- Brief: Write out only the lines from the top of the listing below through the one with "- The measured", exactly as they stand, while keeping pictures out of the copy.

------------------------------

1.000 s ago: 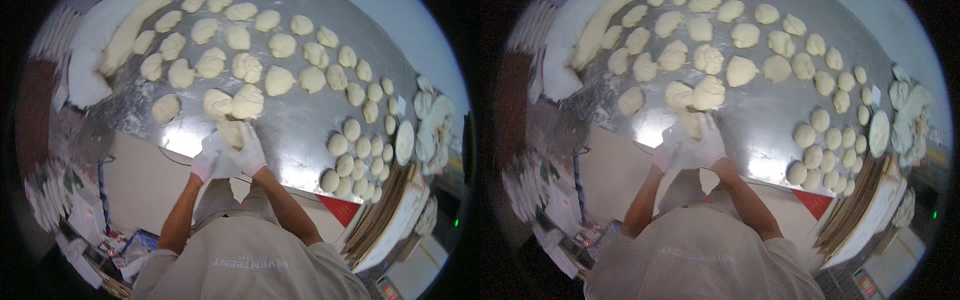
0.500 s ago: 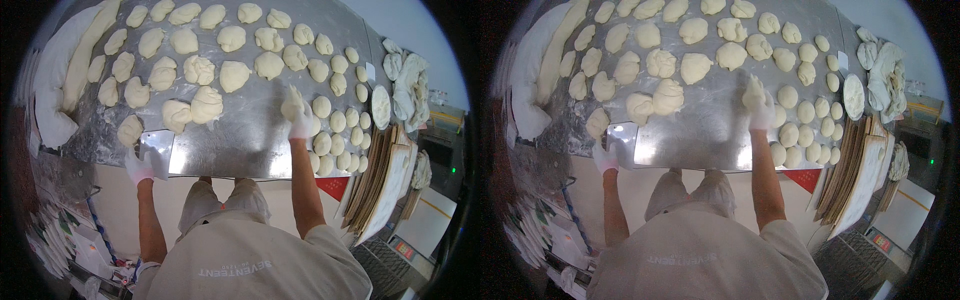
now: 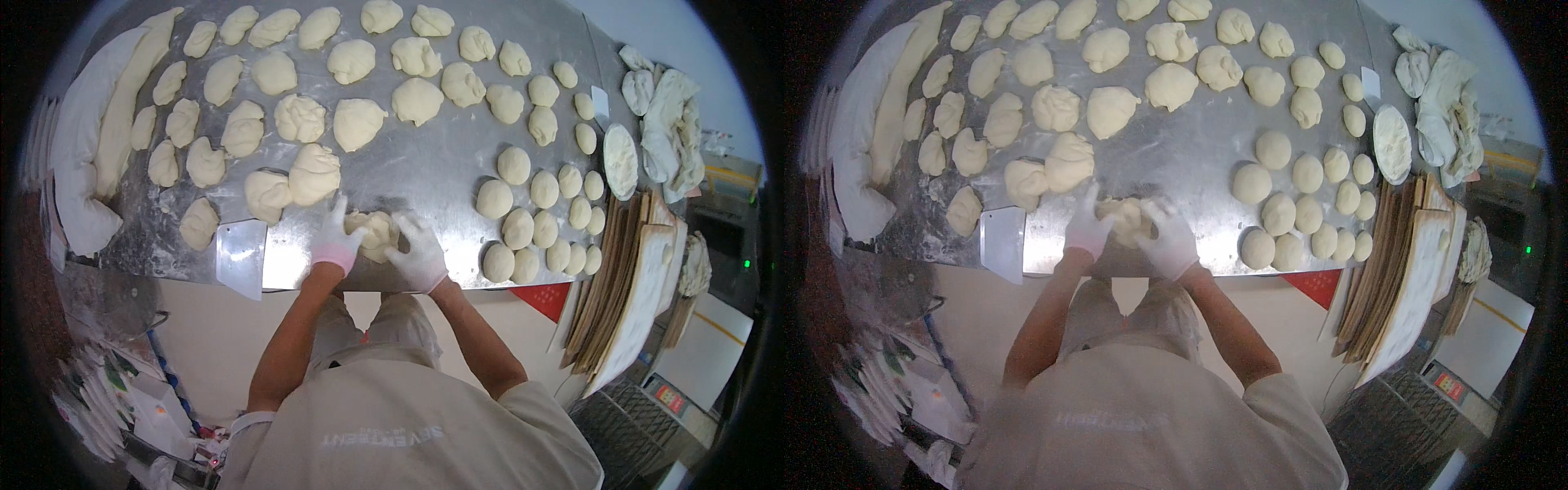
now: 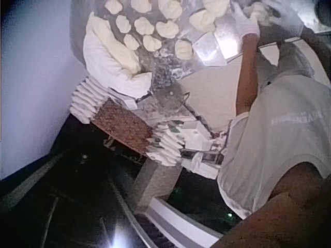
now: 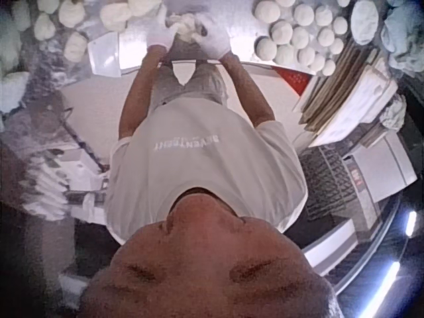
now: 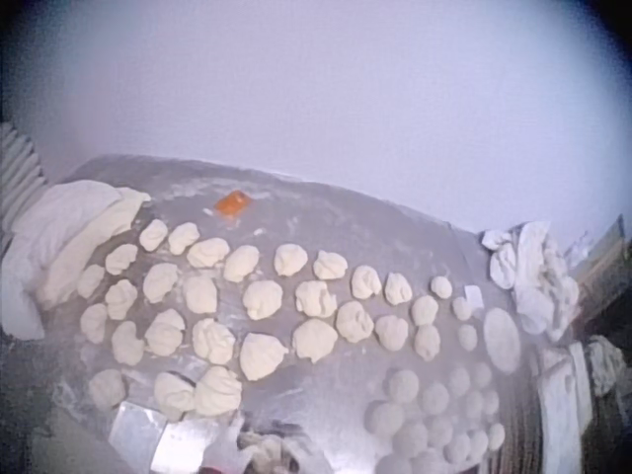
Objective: The person shapes dough into round balls by hand on a stainless steel table, occasionally using a scraper to move and separate the pieces.
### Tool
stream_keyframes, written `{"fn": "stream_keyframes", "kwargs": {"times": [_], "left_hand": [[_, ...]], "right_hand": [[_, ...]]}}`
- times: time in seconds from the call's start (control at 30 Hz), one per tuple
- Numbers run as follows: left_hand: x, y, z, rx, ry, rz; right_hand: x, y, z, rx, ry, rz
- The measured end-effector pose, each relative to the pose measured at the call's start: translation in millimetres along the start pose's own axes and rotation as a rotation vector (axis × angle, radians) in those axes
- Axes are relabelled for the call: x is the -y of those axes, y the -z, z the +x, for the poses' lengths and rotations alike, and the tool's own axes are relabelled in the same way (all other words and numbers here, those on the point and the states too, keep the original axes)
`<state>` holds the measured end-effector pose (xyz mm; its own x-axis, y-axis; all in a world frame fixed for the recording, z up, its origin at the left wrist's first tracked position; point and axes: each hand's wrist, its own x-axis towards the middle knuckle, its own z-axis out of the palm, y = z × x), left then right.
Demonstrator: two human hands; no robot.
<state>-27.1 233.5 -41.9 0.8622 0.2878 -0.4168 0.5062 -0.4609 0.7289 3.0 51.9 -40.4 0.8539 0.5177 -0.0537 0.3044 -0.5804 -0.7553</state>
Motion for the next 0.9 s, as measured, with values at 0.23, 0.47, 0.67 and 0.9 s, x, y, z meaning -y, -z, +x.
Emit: {"fn": "stream_keyframes", "kwargs": {"times": [0.23,0.47,0.67,0.9], "left_hand": [[1.6,-9.9,9.0,0.364,-0.133,0.284],[-15.9,-7.6,15.4,-0.113,-0.776,0.342],[1.8,-1.9,-8.1,0.283,0.062,0.141],[-17.3,0.3,3.1,0.038,-0.534,0.15]], "right_hand": [[-22.4,-28.7,-5.6,0.07,-0.185,-0.051],[-31.8,-44.0,32.0,-0.228,-0.032,-0.156],[3.7,-45.8,-7.7,0.034,-0.031,0.05],[-20.3,-29.1,32.4,-0.089,0.038,-0.233]]}}
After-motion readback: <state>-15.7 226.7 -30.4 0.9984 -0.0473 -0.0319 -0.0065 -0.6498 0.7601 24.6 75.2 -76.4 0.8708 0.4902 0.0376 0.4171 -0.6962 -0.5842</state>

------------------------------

- Task result:
1.000 s ago: 
0.500 s ago: 
now: 
now: 
now: 
now: 
Objective: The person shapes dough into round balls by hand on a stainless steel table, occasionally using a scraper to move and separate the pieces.
### Tool
stream_keyframes, written `{"fn": "stream_keyframes", "kwargs": {"times": [_], "left_hand": [[_, ...]], "right_hand": [[_, ...]]}}`
- times: time in seconds from the call's start (control at 30 Hz), one per tuple
- Numbers run as follows: left_hand: x, y, z, rx, ry, rz; right_hand: x, y, z, rx, ry, rz
- The measured end-effector pose, each relative to the pose measured at the call's start: translation in millimetres along the start pose's own axes and rotation as a rotation vector (axis × angle, radians) in those axes

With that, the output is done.